La CFDT rappelle également le rôle fondamental du PsyEN dans l’accompagnement individuel :
- travail sur le processus vocationnel,
- construction de l’identité,
- aide à un choix éclairé, libre et consenti.
Or, le système sait gérer des collectifs, mais peine à accompagner les individus, pourtant au cœur des parcours d’orientation.
Information sur les métiers : une régionalisation qui accroît les inégalités
La régionalisation de l’information sur les métiers et les formations, conjuguée au démantèlement de l’ONISEP, a profondément modifié l’accès à l’information.
Les Régions investissent fortement la découverte des secteurs professionnels, en lien avec leurs politiques d’emploi. Mais elles ne peuvent ni ne doivent se substituer :
- à l’expertise nationale sur les formations,
- à la maîtrise des procédures d’orientation et d’affectation,
- à l’accompagnement individualisé des parcours.
Les exemples régionaux montrent une réalité préoccupante : disparition de brochures papier, information essentiellement numérique, visibilité réduite des CIO, contenus parfois inadaptés aux publics les plus fragiles.
La CFDT alerte : une information éclatée, territorialisée et numérisée à marche forcée accentue les inégalités sociales et territoriales, notamment pour les familles les plus éloignées de l’institution scolaire.
Décrochage scolaire : un système mal outillé et mal piloté
En matière de décrochage, la CFDT dresse un constat sans détours : l’État ne sait pas réellement ce qu’il mesure.
Les outils interministériels développés depuis plus de dix ans sont inopérants :
- actifs essentiellement à partir de 16 ans,
- incapables de suivre finement les parcours,
- générateurs de statistiques erronées (jusqu’à 70 % de faux décrocheurs).

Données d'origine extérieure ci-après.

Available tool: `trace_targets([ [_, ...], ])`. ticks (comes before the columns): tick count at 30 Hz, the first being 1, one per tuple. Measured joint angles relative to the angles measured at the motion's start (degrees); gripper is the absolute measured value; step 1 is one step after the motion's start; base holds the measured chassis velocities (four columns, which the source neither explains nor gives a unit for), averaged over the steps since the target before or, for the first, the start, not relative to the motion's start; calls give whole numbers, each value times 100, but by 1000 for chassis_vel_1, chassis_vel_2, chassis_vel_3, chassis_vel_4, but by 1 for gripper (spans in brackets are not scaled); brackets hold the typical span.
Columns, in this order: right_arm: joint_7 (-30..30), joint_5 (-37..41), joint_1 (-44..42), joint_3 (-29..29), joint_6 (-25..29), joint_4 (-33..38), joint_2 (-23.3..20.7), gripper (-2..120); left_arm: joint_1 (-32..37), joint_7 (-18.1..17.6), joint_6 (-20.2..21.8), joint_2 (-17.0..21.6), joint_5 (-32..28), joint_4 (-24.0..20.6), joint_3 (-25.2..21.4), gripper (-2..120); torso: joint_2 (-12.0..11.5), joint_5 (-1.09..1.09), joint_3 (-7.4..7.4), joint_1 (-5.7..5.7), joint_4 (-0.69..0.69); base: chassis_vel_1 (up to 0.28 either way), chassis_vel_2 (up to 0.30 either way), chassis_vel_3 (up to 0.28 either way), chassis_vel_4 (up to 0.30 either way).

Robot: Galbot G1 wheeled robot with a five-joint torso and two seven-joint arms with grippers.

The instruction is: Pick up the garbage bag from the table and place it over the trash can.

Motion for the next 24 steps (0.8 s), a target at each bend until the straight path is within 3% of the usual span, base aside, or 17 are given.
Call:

Or, la majorité des ruptures se joue avant 16 ans, souvent à la sortie de 3e.
Faute d’un réel outil de suivi de l’obligation scolaire, on laisse disparaître des élèves… pour tenter de les retrouver plus tard, au prix de dispositifs lourds et coûteux.
Sur le terrain, les équipes se heurtent également :
- au manque de personnels médico-sociaux,
- à la fracture numérique,
- à la complexité des partenariats (missions locales, Régions, MLDS),
- à une animation régionale des PSAD souvent déconnectée des réalités locales.
Pour la CFDT, la prévention du décrochage doit être pensée en amont, dès le premier degré, en lien étroit avec les équipes, les familles et les territoires.
Les CIO : un service public de proximité indispensable
La CFDT a réaffirmé avec force son attachement aux CIO, véritables tiers-lieux tout public, indispensables à la cohésion sociale et territoriale.
Les CIO accueillent :
- des élèves non affectés,
- des jeunes en attente d’UPE2A,
- des adultes en formation tout au long de la vie,
- des “bons élèves” en situation de forte détresse psychologique,
- des publics fragiles, parfois éloignés de toute autre structure.
Ils constituent souvent le seul lieu permettant un rendez-vous rapide avec un PsyEN, parfois en moins de quinze jours.
Pourtant, les CIO sont aujourd’hui menacés :
- statuts et rémunérations des DCIO fragilisés depuis 2017,
- multiplication des missions sans moyens,
- logique de concentration des services au détriment de la proximité.
Revitaliser les CIO, plutôt que les supprimer, est un enjeu majeur de service public.
Redonner de la cohérence et du sens à l’orientation
Au-delà des aspects techniques, la CFDT porte une conviction forte : l’orientation ne peut être réduite à une procédure, un outil numérique ou une compétence territoriale.
Elle est un processus éducatif, humain, progressif, qui nécessite :
- des personnels formés et reconnus,
- des services publics nationaux et de proximité,
- une information fiable, accessible et égalitaire,
- une réelle articulation entre les acteurs.
La CFDT continuera à porter ces exigences auprès de l’IGESR, du ministère et des décideurs politiques, aux côtés des personnels, pour une orientation émancipatrice, juste et au service de toutes et tous.